→ **Task directions**
Stop after the line with "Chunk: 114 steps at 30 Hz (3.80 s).". Up to that point, output every line of the listing below exactly from the first one onward, skipping pictures.

──────── Recorded information

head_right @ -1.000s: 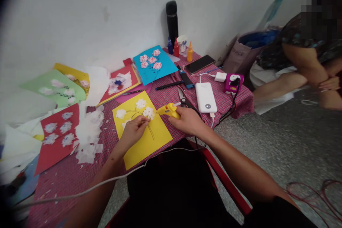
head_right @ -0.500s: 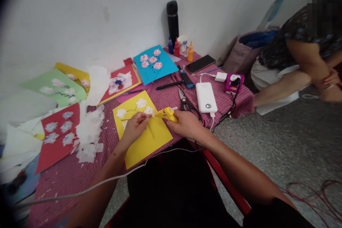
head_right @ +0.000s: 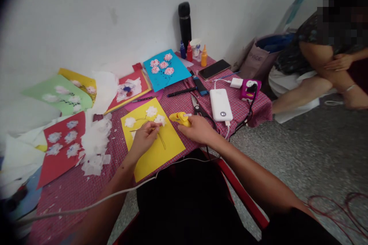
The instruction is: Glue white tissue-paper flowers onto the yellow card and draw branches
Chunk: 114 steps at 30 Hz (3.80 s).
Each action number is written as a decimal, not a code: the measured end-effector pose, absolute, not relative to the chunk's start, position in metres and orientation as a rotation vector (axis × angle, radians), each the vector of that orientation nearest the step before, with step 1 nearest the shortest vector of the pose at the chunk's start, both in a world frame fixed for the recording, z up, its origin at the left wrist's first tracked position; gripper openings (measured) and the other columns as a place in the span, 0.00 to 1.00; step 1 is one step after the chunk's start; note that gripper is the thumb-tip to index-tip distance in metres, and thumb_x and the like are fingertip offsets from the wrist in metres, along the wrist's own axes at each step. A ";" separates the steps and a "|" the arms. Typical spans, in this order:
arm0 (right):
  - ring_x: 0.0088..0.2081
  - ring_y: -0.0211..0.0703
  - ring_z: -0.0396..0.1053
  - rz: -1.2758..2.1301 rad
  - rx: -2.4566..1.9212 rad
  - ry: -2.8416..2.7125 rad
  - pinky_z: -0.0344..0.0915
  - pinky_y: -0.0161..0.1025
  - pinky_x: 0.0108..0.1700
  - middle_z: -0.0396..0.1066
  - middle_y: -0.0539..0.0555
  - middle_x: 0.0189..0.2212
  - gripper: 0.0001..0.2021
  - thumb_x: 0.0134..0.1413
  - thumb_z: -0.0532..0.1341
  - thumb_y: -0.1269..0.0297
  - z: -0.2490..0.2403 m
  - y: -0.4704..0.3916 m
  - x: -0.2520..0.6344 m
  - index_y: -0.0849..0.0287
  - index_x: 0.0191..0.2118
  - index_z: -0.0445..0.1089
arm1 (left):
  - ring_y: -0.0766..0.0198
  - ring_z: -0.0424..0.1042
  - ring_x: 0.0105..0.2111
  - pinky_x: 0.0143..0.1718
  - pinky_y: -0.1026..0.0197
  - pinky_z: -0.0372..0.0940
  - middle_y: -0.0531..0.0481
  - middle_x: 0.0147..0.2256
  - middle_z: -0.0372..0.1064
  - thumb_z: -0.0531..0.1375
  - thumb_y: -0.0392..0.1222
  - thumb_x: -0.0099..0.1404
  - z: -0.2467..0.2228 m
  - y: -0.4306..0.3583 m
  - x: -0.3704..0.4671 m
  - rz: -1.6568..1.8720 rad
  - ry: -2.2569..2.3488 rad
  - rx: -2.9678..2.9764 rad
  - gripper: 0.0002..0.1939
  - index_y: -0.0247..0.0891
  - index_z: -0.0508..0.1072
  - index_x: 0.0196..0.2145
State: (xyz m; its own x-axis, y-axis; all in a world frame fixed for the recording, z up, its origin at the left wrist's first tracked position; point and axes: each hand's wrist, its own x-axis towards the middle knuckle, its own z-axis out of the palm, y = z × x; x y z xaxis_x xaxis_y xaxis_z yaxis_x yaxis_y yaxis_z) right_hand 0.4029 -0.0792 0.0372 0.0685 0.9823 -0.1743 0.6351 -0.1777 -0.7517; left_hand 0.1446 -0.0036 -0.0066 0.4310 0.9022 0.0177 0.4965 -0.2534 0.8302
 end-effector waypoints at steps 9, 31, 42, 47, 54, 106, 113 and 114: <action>0.22 0.42 0.73 1.258 -1.700 -1.522 0.64 0.35 0.25 0.76 0.52 0.24 0.14 0.63 0.60 0.52 0.035 -0.058 0.395 0.58 0.34 0.72 | 0.62 0.78 0.36 0.35 0.60 0.71 0.47 0.51 0.80 0.58 0.46 0.72 -0.003 -0.007 0.145 0.657 1.213 1.914 0.07 0.42 0.73 0.42; 0.21 0.42 0.72 1.242 -1.695 -1.451 0.65 0.35 0.25 0.74 0.51 0.22 0.12 0.61 0.60 0.56 0.034 -0.057 0.398 0.58 0.34 0.73 | 0.55 0.78 0.48 0.51 0.54 0.70 0.48 0.48 0.78 0.53 0.39 0.73 0.018 0.026 0.146 0.258 0.955 2.490 0.09 0.45 0.72 0.46; 0.22 0.41 0.72 1.224 -1.734 -1.578 0.63 0.34 0.25 0.74 0.51 0.21 0.12 0.62 0.61 0.57 0.040 -0.054 0.391 0.58 0.31 0.71 | 0.56 0.78 0.46 0.48 0.57 0.70 0.49 0.46 0.79 0.54 0.37 0.72 0.016 0.027 0.147 0.293 0.954 2.456 0.09 0.45 0.73 0.44; 0.23 0.41 0.72 1.192 -1.763 -1.645 0.61 0.34 0.26 0.74 0.52 0.21 0.15 0.63 0.60 0.55 0.041 -0.052 0.391 0.58 0.29 0.71 | 0.56 0.78 0.46 0.50 0.56 0.70 0.48 0.46 0.79 0.53 0.38 0.73 0.016 0.026 0.147 0.298 0.948 2.463 0.08 0.45 0.72 0.44; 0.24 0.41 0.73 1.195 -1.855 -1.720 0.61 0.34 0.27 0.76 0.55 0.21 0.19 0.66 0.58 0.53 0.050 -0.049 0.390 0.60 0.29 0.73 | 0.56 0.78 0.47 0.50 0.55 0.69 0.48 0.46 0.79 0.53 0.39 0.74 0.020 0.025 0.148 0.262 0.959 2.472 0.08 0.44 0.73 0.43; 0.25 0.40 0.73 1.305 -1.743 -1.389 0.67 0.34 0.25 0.77 0.56 0.31 0.10 0.66 0.62 0.57 0.091 -0.027 0.437 0.59 0.43 0.71 | 0.56 0.78 0.48 0.52 0.54 0.70 0.48 0.47 0.79 0.53 0.40 0.74 0.020 0.019 0.146 0.366 0.917 2.429 0.08 0.43 0.72 0.43; 0.22 0.38 0.69 1.436 -1.688 -0.972 0.68 0.33 0.23 0.73 0.54 0.21 0.19 0.66 0.63 0.48 0.052 -0.007 0.426 0.62 0.36 0.72 | 0.57 0.78 0.48 0.52 0.55 0.71 0.48 0.47 0.79 0.54 0.40 0.73 0.020 0.009 0.145 0.413 0.941 2.404 0.09 0.43 0.73 0.45; 0.21 0.37 0.69 1.469 -1.683 -0.955 0.68 0.32 0.22 0.72 0.53 0.21 0.18 0.66 0.63 0.49 0.050 0.000 0.422 0.61 0.35 0.72 | 0.57 0.78 0.49 0.52 0.55 0.71 0.48 0.48 0.79 0.54 0.40 0.73 0.021 0.007 0.144 0.418 0.953 2.388 0.09 0.43 0.73 0.44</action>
State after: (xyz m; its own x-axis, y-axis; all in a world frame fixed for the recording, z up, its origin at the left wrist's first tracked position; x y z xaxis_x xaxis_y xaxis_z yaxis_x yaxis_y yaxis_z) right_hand 0.4217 0.0000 0.0499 0.0859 0.8734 -0.4794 0.0836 -0.4858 -0.8701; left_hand 0.1440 0.0070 0.0212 0.7033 0.7057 0.0862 0.5415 -0.6103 0.5782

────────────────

→ **Answer**
head_right @ -1.000s: 
head_right @ -0.500s: 
head_right @ +0.000s: 
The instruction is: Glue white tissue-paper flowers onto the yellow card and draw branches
Chunk: 114 steps at 30 Hz (3.80 s).

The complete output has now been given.